● Provided data:
● ● ●

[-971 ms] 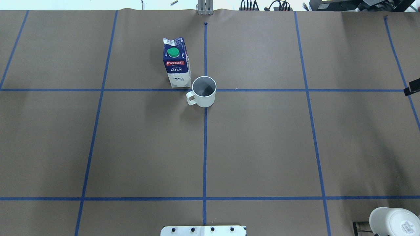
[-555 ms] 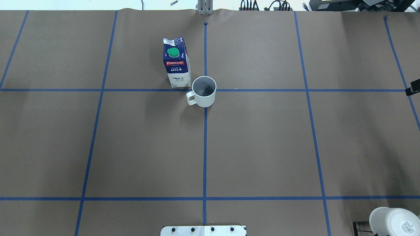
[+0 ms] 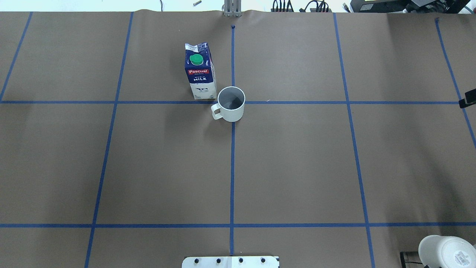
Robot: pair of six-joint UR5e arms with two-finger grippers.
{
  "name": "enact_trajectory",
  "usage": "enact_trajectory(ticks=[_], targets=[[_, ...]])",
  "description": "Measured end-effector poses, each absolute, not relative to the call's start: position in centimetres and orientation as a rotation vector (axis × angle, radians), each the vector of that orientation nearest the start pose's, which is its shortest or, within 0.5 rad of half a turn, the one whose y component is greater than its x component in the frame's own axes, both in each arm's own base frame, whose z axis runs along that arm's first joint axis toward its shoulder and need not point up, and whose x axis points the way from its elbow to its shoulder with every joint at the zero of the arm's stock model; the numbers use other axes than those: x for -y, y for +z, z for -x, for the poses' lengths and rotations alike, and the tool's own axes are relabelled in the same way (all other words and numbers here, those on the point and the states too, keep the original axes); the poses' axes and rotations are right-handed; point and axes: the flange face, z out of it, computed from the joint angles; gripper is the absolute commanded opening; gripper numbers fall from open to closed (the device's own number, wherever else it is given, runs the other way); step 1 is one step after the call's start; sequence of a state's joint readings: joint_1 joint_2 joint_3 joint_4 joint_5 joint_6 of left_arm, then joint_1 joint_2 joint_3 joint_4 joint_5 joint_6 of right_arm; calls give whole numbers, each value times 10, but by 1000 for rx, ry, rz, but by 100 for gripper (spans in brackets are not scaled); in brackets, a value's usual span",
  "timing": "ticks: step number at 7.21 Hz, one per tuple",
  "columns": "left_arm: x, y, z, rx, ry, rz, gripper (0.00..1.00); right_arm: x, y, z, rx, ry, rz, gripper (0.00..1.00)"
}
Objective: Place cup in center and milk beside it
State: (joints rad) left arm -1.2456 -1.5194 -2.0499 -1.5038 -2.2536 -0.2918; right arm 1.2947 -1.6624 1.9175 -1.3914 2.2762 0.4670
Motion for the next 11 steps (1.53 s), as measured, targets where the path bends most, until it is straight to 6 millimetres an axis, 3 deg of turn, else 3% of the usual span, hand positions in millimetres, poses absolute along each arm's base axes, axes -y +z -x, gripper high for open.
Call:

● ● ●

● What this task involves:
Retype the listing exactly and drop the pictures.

● Worked solution:
[-971 ms] 
[-555 ms] 
[+0 ms] 
Robot: pair of six-joint UR5e arms with two-finger grippers.
{
  "name": "enact_trajectory",
  "usage": "enact_trajectory(ticks=[_], targets=[[_, ...]])",
  "description": "Measured end-effector poses, each absolute, not relative to the call's start: position in centimetres and orientation as a rotation vector (axis × angle, radians), each the vector of that orientation nearest the start pose's, which is its shortest or, within 0.5 rad of half a turn, the one whose y component is greater than its x component in the frame's own axes, both in each arm's own base frame, whose z axis runs along that arm's first joint axis toward its shoulder and need not point up, and whose x axis points the way from its elbow to its shoulder with every joint at the zero of the arm's stock model; the numbers use other axes than those: x for -y, y for +z, z for -x, for the poses' lengths and rotations alike, and the tool's own axes are relabelled in the same way (all other words and numbers here, those on the point and the states too, keep the original axes); the poses' axes and rotations are right-handed; point and axes: the flange face, z out of it, computed from the joint angles; gripper is the absolute commanded opening; gripper numbers fall from open to closed (the device's own number, wherever else it is given, runs the other way); step 1 is one step after the call's start; sequence of a state's joint readings: joint_1 joint_2 joint_3 joint_4 joint_5 joint_6 of left_arm, then joint_1 joint_2 joint_3 joint_4 joint_5 joint_6 of right_arm; calls give whole numbers, each value times 10, but by 1000 for rx, ry, rz, but by 100 for gripper (spans in brackets are not scaled); in brackets, a value's usual span",
  "timing": "ticks: step number at 7.21 Hz, one per tuple",
  "columns": "left_arm: x, y, z, rx, ry, rz, gripper (0.00..1.00); right_arm: x, y, z, rx, ry, rz, gripper (0.00..1.00)"
}
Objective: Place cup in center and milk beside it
State: (joints rad) left arm -1.2456 -1.5194 -2.0499 -1.5038 -2.2536 -0.2918; right arm 1.2947 -1.6624 1.9175 -1.3914 2.2762 0.4670
Motion for the next 11 steps (1.53 s), as measured, targets where the path bends most, until it is straight to 6 millimetres an axis, 3 deg of turn, else 3% of the usual span, hand positions in millimetres, poses absolute along each arm's base axes, axes -y +z -x, gripper high for open.
Call:

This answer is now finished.